Work instructions: Reproduce exactly the lines below from the one containing "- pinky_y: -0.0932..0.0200" through the one containing "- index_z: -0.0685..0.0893", including both, and nothing else.

*** Dataset content Section Begins ***

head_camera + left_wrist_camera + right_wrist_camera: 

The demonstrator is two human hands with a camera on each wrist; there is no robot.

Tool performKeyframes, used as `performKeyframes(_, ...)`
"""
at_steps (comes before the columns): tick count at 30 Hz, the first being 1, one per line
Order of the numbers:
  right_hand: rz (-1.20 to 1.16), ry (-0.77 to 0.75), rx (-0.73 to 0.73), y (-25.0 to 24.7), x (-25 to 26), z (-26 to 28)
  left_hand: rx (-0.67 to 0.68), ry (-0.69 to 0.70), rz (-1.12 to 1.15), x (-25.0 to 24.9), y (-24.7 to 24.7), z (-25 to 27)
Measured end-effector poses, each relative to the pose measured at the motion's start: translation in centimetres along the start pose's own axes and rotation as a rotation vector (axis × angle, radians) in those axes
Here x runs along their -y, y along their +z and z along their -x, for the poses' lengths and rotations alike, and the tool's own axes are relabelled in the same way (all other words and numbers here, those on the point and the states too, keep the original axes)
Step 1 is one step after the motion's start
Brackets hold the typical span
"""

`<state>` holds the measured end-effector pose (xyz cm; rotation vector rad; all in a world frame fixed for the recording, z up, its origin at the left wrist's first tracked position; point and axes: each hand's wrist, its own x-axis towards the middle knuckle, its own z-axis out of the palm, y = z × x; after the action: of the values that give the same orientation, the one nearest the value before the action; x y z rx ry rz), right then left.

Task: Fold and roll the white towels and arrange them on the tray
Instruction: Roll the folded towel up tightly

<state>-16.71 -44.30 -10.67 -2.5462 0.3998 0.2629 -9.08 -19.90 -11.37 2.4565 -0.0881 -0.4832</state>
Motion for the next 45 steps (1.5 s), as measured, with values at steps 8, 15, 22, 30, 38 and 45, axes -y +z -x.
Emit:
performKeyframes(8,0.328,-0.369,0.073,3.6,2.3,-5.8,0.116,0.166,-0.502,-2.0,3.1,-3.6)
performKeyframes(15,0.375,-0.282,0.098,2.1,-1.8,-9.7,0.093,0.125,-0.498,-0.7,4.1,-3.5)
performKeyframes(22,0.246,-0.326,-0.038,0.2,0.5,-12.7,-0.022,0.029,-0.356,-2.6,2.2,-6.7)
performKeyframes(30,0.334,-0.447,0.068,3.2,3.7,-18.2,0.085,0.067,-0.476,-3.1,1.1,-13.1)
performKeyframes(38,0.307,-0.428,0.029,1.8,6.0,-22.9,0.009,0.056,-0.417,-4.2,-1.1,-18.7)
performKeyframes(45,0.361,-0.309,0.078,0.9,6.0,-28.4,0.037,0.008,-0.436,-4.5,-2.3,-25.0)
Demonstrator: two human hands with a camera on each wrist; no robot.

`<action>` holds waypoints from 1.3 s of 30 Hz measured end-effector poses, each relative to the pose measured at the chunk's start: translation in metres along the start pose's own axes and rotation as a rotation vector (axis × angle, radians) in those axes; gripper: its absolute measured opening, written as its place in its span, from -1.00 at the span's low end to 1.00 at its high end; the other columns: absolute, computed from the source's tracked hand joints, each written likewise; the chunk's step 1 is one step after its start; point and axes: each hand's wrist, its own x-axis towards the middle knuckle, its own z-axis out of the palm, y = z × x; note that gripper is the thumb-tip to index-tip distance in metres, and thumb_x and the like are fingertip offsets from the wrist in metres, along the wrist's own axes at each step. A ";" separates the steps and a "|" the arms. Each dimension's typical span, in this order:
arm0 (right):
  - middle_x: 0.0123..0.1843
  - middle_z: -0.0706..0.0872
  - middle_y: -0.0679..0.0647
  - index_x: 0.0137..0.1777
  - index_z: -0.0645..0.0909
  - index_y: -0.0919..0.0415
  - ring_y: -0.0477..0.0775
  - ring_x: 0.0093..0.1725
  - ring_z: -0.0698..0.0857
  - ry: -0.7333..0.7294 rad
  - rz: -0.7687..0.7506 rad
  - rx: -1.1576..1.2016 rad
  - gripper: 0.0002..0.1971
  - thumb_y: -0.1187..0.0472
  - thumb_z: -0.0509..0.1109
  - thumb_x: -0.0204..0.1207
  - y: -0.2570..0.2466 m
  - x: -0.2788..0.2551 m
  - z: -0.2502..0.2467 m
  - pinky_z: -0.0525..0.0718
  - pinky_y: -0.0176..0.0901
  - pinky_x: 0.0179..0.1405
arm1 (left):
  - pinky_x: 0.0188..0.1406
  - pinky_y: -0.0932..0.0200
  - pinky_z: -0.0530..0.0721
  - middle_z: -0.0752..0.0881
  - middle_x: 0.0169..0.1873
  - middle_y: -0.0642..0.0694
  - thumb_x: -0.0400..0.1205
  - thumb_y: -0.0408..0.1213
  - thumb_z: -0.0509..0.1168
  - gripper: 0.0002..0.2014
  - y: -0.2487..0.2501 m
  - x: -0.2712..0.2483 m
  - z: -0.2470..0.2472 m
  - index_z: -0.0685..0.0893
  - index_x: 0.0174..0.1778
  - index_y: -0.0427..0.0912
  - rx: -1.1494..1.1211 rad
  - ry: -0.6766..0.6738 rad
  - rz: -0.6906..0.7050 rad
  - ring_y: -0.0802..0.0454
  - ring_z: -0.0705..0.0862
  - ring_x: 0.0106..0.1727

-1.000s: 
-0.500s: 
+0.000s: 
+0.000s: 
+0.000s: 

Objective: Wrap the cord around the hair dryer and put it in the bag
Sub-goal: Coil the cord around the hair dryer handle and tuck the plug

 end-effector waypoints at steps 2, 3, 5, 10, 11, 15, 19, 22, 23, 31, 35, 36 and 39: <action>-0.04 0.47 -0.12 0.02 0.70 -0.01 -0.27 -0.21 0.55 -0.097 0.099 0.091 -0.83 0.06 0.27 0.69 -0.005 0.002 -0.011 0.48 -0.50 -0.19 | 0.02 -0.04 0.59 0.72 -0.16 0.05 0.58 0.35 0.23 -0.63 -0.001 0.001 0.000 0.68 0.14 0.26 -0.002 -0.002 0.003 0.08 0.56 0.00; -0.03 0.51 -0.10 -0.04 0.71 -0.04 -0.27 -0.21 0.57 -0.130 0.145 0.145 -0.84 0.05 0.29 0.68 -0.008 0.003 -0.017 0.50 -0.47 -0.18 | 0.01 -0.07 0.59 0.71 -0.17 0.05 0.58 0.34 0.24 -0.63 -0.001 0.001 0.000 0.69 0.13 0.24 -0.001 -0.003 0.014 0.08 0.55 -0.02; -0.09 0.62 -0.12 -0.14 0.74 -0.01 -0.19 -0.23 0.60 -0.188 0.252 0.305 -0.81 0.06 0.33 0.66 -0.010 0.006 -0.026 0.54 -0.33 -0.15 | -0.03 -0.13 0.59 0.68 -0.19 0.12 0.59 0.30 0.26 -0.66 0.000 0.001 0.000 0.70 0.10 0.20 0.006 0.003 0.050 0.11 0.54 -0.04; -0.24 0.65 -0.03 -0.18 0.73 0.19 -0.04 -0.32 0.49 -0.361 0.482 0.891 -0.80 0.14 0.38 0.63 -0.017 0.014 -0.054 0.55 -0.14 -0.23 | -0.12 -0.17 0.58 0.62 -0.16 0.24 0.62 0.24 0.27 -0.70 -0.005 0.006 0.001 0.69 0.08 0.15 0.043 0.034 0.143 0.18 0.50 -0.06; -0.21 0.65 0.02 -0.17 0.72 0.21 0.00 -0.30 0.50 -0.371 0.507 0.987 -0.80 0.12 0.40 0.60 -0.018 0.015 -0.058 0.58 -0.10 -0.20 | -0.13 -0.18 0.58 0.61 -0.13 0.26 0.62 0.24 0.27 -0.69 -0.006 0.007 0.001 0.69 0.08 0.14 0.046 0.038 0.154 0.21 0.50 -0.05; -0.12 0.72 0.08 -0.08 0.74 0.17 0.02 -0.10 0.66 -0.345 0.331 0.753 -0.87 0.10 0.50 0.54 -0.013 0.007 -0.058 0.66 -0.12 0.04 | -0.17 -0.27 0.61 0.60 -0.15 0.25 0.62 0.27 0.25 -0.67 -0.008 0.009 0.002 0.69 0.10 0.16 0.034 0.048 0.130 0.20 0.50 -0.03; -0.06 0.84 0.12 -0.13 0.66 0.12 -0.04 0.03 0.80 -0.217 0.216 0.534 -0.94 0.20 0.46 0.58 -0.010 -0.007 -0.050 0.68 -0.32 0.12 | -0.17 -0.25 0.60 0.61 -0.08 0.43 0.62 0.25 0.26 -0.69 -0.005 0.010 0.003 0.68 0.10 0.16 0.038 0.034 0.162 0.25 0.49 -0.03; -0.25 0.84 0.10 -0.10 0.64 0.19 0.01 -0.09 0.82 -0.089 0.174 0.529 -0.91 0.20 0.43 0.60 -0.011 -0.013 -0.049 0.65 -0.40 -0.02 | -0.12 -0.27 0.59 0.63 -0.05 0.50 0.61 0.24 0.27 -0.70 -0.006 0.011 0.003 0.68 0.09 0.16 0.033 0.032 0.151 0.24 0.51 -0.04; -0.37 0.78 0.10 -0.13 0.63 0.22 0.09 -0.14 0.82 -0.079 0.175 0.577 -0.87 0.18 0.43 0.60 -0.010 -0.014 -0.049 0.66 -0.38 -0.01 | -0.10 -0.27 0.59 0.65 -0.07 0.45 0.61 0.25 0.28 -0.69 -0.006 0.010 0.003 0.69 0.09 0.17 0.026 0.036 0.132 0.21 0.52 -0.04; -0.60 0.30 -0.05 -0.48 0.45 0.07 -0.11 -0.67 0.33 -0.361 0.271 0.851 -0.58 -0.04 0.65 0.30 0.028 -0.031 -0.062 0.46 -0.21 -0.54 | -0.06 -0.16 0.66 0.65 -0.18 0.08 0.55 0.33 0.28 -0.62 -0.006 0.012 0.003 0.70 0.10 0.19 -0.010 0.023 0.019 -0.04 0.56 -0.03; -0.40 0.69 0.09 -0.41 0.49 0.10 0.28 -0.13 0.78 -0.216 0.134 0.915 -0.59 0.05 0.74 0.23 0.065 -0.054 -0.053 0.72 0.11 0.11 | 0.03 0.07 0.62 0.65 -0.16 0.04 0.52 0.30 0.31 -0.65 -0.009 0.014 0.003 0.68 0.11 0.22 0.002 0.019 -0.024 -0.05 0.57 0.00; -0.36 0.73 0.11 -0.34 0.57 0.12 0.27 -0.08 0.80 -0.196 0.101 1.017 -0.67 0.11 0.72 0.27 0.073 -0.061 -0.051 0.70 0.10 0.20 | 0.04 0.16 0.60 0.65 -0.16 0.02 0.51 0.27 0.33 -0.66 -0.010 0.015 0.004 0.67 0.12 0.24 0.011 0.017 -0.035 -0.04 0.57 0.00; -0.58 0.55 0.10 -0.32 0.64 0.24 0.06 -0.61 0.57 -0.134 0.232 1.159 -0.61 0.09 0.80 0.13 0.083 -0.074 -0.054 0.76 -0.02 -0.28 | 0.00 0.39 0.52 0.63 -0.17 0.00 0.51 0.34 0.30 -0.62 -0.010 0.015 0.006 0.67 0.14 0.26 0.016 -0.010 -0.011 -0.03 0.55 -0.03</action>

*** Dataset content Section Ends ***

Solved problem:
  - pinky_y: -0.0932..0.0200
  - pinky_z: -0.0530..0.0721
  - middle_z: -0.0752..0.0881
  - middle_x: 0.0169..0.1873
  - middle_y: -0.0642..0.0694
  - thumb_x: -0.0400..0.1205
  - thumb_y: -0.0408..0.1213
  - thumb_z: -0.0509..0.1168
  - gripper: 0.0002..0.2014
  - y: -0.2487..0.2501 m
  - x: -0.2712..0.2483 m
  - z: -0.2470..0.2472 m
  - index_z: -0.0685..0.0893

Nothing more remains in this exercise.